[Saved entries]

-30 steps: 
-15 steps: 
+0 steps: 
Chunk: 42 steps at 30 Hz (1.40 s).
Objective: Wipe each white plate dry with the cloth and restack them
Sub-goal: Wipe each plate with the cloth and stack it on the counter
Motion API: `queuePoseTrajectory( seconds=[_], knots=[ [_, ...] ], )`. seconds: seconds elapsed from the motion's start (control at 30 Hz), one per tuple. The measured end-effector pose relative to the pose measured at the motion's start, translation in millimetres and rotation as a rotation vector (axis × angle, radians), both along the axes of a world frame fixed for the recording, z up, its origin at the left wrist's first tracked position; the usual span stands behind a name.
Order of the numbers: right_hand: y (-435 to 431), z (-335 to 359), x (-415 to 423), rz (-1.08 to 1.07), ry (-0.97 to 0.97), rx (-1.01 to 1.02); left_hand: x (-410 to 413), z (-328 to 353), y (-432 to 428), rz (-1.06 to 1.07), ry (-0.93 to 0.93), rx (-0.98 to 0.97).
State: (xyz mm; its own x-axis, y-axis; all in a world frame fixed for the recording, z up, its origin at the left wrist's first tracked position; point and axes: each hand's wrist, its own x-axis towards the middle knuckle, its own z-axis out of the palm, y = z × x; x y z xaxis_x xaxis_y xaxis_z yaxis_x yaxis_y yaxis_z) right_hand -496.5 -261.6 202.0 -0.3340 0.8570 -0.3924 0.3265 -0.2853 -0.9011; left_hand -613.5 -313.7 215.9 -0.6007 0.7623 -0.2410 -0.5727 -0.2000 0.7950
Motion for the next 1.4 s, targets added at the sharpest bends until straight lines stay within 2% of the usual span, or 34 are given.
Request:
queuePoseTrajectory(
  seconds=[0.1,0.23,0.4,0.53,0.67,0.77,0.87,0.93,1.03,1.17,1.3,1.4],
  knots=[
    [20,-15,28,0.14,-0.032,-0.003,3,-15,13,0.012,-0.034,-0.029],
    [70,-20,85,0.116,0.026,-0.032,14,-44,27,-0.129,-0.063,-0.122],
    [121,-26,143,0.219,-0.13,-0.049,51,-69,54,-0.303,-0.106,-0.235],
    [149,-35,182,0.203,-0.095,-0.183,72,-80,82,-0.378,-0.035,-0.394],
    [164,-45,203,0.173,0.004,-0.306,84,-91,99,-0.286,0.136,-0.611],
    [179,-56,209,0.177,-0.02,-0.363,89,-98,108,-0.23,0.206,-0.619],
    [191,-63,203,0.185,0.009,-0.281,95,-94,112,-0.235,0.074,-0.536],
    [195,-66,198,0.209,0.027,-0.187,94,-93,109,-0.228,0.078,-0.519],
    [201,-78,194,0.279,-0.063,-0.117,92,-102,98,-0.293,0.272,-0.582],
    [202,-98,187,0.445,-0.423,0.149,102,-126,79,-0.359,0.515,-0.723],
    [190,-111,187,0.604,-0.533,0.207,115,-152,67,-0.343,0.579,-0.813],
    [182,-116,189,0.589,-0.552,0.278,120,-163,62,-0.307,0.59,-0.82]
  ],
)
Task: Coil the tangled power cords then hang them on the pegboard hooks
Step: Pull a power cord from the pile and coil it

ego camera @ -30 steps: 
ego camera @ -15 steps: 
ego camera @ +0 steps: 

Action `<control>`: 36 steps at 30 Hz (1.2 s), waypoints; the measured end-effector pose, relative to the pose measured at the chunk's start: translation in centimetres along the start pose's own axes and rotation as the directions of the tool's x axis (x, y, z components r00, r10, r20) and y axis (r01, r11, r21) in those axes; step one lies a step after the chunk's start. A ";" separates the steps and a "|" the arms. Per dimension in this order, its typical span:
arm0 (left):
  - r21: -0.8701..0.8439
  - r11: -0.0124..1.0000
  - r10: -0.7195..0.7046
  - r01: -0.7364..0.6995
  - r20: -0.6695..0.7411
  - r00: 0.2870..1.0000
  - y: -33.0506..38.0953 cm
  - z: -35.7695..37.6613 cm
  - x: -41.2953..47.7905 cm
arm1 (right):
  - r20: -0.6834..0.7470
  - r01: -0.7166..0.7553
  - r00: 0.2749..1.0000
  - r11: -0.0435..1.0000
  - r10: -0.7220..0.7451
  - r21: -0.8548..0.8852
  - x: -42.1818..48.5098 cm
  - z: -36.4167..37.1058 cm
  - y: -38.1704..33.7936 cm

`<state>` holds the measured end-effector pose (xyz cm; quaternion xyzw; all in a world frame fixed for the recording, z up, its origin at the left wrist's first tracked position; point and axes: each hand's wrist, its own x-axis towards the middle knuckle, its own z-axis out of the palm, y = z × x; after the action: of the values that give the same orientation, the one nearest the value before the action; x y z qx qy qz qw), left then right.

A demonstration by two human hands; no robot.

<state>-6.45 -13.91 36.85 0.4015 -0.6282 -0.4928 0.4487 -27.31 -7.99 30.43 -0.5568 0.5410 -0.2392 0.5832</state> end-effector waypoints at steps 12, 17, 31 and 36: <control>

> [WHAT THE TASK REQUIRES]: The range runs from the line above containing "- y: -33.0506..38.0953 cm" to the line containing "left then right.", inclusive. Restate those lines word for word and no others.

> [WRITTEN SOLUTION]:
  - y: -33.0506..38.0953 cm
  - z: -35.7695..37.6613 cm
  - x: -41.2953..47.7905 cm
arm1 (right):
  - r20: -0.6834..0.7470
  - r01: -0.7166..0.7553
  - r00: 0.2749..1.0000
  - r11: -0.0435..1.0000
  - r10: -0.7220..0.7451
  - r21: -0.8548..0.8852
  - x: -42.1818..48.5098 cm
  - z: -36.4167..37.1058 cm
  - y: -38.1704..33.7936 cm

`<state>` holds the measured end-effector pose (xyz cm; quaternion xyzw; all in a world frame fixed for the recording, z up, its origin at the left wrist's first tracked position; point and axes: each hand's wrist, its own x-axis towards the middle knuckle, its own z-axis out of the palm, y = z × x; after the action: of the values that give the same orientation, the one nearest the value before the action; x y z qx qy qz qw), left then right.

This exercise is now finished.